● Assigned task: Give the data again exactly, from its opening line through the line in which "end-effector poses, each" appears.
------------------------------------------------
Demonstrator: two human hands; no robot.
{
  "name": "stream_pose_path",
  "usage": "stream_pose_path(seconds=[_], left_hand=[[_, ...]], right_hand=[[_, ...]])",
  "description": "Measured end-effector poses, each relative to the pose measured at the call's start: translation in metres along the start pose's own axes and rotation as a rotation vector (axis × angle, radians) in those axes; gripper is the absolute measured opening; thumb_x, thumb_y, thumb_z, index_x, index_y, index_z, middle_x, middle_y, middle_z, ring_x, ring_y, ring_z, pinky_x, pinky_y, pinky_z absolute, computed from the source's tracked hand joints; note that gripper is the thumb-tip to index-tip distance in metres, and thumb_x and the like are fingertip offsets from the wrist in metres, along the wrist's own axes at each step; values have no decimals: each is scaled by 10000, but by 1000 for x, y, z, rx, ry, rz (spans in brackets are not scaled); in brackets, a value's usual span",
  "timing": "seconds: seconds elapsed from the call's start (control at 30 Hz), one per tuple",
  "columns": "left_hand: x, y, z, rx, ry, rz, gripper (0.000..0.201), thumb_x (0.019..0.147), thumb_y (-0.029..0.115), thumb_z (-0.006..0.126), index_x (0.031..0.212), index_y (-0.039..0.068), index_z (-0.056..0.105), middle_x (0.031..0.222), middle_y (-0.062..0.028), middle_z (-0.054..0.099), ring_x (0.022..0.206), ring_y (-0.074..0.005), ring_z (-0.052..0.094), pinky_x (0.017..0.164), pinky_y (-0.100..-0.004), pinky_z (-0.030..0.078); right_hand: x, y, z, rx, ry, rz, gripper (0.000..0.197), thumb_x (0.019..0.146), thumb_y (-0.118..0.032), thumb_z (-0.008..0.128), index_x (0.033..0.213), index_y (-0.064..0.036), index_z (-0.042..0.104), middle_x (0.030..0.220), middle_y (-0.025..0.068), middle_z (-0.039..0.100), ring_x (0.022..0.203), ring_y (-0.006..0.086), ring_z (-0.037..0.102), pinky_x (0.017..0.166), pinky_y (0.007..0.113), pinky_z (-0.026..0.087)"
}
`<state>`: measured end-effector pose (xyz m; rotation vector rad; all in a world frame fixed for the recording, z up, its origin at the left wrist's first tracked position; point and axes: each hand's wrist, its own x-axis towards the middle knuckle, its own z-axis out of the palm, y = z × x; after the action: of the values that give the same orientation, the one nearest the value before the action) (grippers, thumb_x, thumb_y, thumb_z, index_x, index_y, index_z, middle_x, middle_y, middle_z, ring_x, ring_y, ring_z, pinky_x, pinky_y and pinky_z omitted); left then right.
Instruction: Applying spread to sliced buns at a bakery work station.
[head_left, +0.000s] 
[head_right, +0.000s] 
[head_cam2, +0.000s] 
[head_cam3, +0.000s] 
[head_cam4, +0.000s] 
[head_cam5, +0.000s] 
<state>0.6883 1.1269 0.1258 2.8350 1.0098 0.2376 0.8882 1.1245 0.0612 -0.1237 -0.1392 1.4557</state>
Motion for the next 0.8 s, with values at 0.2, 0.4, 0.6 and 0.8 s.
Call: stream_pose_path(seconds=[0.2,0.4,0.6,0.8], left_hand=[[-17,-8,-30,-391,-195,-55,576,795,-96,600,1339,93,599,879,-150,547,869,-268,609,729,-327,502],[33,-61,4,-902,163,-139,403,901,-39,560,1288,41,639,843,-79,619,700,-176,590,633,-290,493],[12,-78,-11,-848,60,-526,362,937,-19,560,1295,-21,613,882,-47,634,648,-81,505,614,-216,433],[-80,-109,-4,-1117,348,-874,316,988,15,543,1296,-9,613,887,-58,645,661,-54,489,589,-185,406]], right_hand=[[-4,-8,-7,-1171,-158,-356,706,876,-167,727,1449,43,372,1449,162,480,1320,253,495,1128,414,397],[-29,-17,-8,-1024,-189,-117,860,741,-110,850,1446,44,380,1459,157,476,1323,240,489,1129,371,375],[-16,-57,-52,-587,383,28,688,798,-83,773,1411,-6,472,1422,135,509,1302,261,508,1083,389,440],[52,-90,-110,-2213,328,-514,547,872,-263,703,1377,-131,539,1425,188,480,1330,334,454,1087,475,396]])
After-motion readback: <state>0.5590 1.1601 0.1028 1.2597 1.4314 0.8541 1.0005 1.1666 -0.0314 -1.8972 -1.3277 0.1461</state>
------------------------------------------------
● Response to the task:
Demonstrator: two human hands; no robot.
{
  "name": "stream_pose_path",
  "usage": "stream_pose_path(seconds=[_], left_hand=[[_, ...]], right_hand=[[_, ...]])",
  "description": "Measured end-effector poses, each relative to the pose measured at the call's start: translation in metres along the start pose's own axes and rotation as a rotation vector (axis × angle, radians) in those axes; gripper is the absolute measured opening; thumb_x, thumb_y, thumb_z, index_x, index_y, index_z, middle_x, middle_y, middle_z, ring_x, ring_y, ring_z, pinky_x, pinky_y, pinky_z absolute, computed from the source's tracked hand joints; note that gripper is the thumb-tip to index-tip distance in metres, and thumb_x and the like are fingertip offsets from the wrist in metres, along the wrist's own axes at each step; values have no decimals: each is scaled by 10000, but by 1000 for x, y, z, rx, ry, rz (spans in brackets are not scaled); in brackets, a value's usual span",

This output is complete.